◆ REQUIRED WORK
Once you find the line with "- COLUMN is" in the data that follows, repeat it and every line after it exactly, through the line with "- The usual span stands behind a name".

(RAW DATA)

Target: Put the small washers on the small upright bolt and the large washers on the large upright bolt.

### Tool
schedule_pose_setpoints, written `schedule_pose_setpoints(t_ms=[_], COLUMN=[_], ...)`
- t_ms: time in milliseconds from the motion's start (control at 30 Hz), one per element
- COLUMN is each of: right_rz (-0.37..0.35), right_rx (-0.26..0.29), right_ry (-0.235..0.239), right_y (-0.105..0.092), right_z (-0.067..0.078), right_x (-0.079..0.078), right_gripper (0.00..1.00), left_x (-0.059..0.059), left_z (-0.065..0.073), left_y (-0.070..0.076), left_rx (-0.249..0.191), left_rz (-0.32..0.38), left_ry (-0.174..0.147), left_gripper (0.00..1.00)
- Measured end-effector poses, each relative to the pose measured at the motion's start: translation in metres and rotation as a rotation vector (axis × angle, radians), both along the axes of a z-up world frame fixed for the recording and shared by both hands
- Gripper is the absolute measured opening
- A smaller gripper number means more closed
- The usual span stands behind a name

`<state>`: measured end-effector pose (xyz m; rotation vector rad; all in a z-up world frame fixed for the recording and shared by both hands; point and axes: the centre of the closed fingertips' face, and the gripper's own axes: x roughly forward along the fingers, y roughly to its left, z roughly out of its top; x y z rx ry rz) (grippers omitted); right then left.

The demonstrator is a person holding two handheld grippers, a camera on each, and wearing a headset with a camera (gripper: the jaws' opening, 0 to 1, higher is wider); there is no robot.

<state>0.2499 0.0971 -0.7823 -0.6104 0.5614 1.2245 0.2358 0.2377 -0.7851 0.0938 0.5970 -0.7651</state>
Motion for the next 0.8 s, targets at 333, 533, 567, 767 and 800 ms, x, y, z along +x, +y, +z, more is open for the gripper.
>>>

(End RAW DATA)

◆ WRITTEN ANSWER
- COLUMN is each of: right_rz (-0.37..0.35), right_rx (-0.26..0.29), right_ry (-0.235..0.239), right_y (-0.105..0.092), right_z (-0.067..0.078), right_x (-0.079..0.078), right_gripper (0.00..1.00), left_x (-0.059..0.059), left_z (-0.065..0.073), left_y (-0.070..0.076), left_rx (-0.249..0.191), left_rz (-0.32..0.38), left_ry (-0.174..0.147), left_gripper (0.00..1.00)
- Measured end-effector poses, each relative to the pose measured at the motion's start: translation in metres and rotation as a rotation vector (axis × angle, radians), both along the axes of a z-up world frame fixed for the recording and shared by both hands
- Gripper is the absolute measured opening
- A smaller gripper number means more closed
- The usual span stands behind a name

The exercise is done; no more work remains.